Required action
Taking the listing below, restate word for word each line from the line with "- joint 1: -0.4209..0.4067" to the line with "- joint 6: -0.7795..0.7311", ends included, and stop there.

--

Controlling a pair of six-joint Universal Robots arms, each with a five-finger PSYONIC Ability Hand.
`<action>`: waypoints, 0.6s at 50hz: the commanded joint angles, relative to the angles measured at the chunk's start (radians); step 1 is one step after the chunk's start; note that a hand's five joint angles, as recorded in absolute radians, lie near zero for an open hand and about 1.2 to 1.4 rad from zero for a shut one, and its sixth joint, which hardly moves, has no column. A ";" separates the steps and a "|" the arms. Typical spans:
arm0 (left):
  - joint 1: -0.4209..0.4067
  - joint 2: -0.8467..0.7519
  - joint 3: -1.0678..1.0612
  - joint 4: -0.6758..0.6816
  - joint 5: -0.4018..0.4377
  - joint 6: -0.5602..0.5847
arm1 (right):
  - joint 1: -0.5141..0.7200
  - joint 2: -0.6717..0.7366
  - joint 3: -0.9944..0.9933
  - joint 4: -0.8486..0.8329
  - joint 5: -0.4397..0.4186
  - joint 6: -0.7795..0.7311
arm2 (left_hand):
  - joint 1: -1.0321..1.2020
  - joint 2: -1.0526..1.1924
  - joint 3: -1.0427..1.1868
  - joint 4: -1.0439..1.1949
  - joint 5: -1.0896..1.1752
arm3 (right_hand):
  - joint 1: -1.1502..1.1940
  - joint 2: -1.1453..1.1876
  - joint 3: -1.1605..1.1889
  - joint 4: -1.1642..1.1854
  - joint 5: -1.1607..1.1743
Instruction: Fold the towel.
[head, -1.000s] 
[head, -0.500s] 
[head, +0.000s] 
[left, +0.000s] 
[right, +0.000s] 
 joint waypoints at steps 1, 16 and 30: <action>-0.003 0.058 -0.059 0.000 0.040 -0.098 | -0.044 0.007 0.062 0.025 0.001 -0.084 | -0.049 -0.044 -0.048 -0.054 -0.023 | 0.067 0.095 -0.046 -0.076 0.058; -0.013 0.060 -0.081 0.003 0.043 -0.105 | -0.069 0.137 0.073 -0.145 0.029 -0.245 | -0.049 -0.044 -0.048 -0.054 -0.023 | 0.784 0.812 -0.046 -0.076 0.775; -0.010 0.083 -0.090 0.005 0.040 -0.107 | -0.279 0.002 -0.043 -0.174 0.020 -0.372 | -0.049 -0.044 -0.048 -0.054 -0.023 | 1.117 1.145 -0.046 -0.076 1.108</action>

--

Answer to the exercise
  - joint 1: -0.4209..0.4067
  - joint 2: -0.8467..0.7519
  - joint 3: -1.0678..1.0612
  - joint 4: -0.6758..0.6816
  - joint 5: -0.4018..0.4377
  - joint 6: -0.5602..0.5847
arm1 (right):
  - joint 1: -0.5141..0.7200
  - joint 2: -0.6717..0.7366
  - joint 3: -0.9944..0.9933
  - joint 4: -0.8486..0.8329
  - joint 5: -0.4397..0.4186
  - joint 6: -0.7795..0.7311

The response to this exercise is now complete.